Let’s get into each of these and why they are all correct whilst being incorrect… (Yeah, I KNOW! Why can’t things be simple?!)

As part of my analysis of the required performance over the last 10 years, I looked at processor performance as the main metric when assessing processing power. However, I also tried to correlate this with the number of processor cores (not including hyperthreading/simultaneous multithreading). The reason for this is that processor “performance” is application dependent. For a long time, the commonly accepted wisdom was that higher single-threaded performance was king for gaming. Then, later on, many were saying in late 2019 and early 2020 a Ryzen 3600 was good enough for gaming because you didn’t require more cores than that.

These aspects of gaming performance were all true but are all historical artefacts in much the same way the three core CPUs were. I was calling for people to expect to have 8 cores (a 3700X/3800X or 10700K) as a minimum for gaming in the years going forward and that was based partly on the next (now current) generation of consoles and my trending of performance required for gaming per year. 

You see, the way things were for the whole of the PS4/Xbox One generation of consoles was that CPU performance was terribly limited by the relatively weak Jaguar cores available to developers in the base and mid-gen refresh consoles. However, since we’re upgrading to (essentially) top-of-the-line CPUs in 2020 from AMD’s side of things, developers are bound to actually take all available performance from those cores and threads in the years to come. 

In parallel to this, over the last 7 years, there has been push, after push to actually promote parallelism of game code. This is not a simple thing and, given the limitations on the last generation console CPUs and lack of I/O throughput, it wasn’t so much of an option as it was a rarity.

Now, both next generation consoles have appeared and addressed the I/O bottleneck (in different ways) and the CPU deficiency so completely and thoroughly that I do wonder whether it has left developers scrambling to cover the open ground between where last gen engines sat and truly next gen engines will sit in terms of hardware requirements.

In fact, I have been expecting a huge leap in terms of PC hardware requirements in order to keep up with console performance.


The Threadripper 3000 series fully embraced the Zen 2 chiplet design paradigm...


So, coming back to the three leading ideas in this blogpost:
  1. Frequency matters, but not absolutely.
  2. Cores matter with increasing parallelism.
  3. CPU performance matters overall.
All of those factors are important as a whole and should be considered together.

Frequency...

Frequency is important within a CPU architecture: it makes all things faster - conenctions, data transfer, calculations, etc. However, it's not that important overall, past a given point. At the end of the day, a supremely fast 6 GHz single or dual core CPU may have the highest possible framerate in a game but the 0.1 - 1.0% lows will be much worse than a 3 GHz 4 core CPU because a game thread is not the only process running on any PC. Higher frequency will lead to better single-threaded performance but it's not the only metric that matters to a game.

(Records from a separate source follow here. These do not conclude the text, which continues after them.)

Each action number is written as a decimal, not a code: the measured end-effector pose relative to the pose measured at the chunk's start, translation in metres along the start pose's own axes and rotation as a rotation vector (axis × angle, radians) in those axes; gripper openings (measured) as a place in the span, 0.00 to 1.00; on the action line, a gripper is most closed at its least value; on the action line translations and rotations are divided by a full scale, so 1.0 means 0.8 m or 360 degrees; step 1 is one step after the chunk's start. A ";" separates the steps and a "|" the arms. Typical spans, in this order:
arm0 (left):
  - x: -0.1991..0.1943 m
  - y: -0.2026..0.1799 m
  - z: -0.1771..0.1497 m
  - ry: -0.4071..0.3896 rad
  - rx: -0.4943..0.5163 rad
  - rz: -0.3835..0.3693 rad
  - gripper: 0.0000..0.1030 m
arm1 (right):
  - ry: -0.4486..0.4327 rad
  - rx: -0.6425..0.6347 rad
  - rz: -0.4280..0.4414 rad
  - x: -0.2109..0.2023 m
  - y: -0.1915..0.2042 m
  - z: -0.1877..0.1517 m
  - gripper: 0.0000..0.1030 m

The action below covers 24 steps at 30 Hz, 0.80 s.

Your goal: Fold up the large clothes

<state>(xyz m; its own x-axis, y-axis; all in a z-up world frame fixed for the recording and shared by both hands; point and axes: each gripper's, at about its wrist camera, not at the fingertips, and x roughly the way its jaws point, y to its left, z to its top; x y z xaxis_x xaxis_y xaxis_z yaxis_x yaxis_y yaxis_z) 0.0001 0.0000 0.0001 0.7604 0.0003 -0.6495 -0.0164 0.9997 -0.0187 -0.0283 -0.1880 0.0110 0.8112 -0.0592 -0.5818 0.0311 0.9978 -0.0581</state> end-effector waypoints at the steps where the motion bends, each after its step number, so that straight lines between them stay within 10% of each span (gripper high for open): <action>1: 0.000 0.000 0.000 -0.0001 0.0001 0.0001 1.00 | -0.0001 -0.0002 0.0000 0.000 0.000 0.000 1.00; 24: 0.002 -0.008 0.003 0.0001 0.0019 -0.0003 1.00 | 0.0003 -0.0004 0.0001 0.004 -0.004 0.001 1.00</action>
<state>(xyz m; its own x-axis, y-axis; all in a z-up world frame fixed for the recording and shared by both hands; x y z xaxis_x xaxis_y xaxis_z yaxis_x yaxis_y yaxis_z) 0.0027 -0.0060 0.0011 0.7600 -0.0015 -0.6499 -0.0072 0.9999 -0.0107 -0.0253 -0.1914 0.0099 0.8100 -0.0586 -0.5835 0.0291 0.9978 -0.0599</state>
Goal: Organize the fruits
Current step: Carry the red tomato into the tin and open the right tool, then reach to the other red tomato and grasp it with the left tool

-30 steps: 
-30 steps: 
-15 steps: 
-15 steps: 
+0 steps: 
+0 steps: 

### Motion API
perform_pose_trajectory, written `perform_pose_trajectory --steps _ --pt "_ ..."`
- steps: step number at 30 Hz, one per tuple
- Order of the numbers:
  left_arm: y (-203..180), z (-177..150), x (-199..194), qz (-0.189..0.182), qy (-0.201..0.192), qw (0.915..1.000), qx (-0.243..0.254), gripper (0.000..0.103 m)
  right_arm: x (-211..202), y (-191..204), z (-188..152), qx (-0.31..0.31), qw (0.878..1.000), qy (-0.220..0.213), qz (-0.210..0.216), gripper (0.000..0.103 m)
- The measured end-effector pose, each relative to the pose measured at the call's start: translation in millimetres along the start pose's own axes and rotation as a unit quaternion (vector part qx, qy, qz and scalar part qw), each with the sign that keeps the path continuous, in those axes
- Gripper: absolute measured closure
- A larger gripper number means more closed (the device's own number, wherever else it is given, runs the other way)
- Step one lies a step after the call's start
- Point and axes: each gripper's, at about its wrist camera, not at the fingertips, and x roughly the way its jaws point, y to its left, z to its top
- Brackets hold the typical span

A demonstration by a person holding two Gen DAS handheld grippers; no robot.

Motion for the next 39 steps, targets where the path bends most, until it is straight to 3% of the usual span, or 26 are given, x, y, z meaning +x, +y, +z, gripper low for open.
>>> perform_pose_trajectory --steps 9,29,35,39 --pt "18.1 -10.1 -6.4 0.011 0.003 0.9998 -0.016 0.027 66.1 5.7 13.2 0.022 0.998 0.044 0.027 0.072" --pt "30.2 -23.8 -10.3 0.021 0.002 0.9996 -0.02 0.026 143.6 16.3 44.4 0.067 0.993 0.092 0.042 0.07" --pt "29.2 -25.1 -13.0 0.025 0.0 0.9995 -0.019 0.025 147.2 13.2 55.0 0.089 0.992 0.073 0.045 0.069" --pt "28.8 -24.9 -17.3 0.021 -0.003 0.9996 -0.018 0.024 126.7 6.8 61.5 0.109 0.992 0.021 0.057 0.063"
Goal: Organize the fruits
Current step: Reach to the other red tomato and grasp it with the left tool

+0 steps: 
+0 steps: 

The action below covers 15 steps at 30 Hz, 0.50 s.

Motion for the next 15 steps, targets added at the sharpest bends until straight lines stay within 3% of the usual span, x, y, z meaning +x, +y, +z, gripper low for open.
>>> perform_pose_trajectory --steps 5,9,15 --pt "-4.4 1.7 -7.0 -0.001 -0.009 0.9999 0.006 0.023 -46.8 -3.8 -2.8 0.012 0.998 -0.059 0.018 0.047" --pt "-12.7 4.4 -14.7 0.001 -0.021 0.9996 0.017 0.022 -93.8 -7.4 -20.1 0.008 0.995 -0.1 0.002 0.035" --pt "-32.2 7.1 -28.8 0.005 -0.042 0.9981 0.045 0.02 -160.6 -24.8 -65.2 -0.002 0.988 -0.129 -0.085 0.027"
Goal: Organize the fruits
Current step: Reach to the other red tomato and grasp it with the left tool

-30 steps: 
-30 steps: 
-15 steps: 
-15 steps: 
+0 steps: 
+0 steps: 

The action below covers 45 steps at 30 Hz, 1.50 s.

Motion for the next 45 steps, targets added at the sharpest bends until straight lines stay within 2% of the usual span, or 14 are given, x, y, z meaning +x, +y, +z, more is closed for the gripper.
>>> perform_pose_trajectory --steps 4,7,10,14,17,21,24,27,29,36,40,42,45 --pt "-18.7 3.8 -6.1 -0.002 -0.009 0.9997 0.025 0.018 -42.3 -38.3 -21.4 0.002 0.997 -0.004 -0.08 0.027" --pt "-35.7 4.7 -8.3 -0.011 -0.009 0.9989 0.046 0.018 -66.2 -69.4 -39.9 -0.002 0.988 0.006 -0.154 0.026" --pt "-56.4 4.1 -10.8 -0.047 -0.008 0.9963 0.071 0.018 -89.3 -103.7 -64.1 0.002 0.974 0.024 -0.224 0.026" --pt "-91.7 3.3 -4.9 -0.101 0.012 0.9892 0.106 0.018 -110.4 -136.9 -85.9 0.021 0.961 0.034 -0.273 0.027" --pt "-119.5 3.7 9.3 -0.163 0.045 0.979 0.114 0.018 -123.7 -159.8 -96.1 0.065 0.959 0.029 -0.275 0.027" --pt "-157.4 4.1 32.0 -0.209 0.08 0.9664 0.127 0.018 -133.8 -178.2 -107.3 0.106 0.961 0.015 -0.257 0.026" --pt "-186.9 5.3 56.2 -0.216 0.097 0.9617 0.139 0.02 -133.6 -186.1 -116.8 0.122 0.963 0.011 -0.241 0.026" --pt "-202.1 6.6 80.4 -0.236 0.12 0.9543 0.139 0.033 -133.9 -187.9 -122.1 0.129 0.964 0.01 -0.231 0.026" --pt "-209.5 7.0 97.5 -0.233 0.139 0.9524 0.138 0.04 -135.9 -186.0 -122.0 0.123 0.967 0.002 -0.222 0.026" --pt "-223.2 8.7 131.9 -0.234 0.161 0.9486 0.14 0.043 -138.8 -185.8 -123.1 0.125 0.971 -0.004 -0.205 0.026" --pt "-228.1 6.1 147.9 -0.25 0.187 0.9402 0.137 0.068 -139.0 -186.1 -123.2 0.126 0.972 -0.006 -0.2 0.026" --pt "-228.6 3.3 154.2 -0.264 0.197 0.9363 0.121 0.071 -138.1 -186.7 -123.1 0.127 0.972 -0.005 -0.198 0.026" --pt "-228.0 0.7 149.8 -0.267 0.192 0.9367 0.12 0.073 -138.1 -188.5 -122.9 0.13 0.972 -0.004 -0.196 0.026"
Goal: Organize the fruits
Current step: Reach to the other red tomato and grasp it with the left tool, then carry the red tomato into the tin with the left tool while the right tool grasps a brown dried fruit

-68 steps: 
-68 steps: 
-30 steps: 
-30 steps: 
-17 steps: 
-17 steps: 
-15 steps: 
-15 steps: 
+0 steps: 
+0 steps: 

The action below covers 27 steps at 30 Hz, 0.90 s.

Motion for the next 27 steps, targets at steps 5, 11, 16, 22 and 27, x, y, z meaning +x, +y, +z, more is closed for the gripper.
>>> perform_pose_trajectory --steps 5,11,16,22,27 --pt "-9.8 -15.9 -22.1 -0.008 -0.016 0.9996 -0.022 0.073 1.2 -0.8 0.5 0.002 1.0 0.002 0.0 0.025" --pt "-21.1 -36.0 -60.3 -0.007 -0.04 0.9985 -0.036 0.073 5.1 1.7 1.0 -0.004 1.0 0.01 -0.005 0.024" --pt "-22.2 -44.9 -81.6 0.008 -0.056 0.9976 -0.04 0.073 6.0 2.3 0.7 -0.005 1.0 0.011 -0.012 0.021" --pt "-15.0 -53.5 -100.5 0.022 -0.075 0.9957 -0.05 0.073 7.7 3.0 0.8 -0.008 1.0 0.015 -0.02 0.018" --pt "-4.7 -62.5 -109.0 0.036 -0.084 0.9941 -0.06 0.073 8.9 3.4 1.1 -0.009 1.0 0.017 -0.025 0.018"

And I think that this is where the misconception comes from - historically, CPU and application performance was inextricably tied to clock speed and this was, for many years, intrinsically tied to single-core performance. However, as the parallelism of application processes increases to match the hardware environment that programmes increasingly find themselves within and the frequency/power/heat limitations of silicon increasingly reach their limit on each node, it's apparent that it's not possible to increase core frequency indefinitely - something Intel has found back in the Pentium 4 days... and the Core architecture... We're basically at the limit of our ability to scale performance with frequency so where do we go from here?

Cores...

The reason I tried to take core count into consideration when picking the CPUs that met the average recommended requirements each year in my analysis was that the metric of "processor performance" is not necessarily linked to the metric of "system performance". Let me put it this way - there's a very good reason that reviewers and benchmarkers try their very best to remove background tasks and disable windows update: these things hurt performance numbers!!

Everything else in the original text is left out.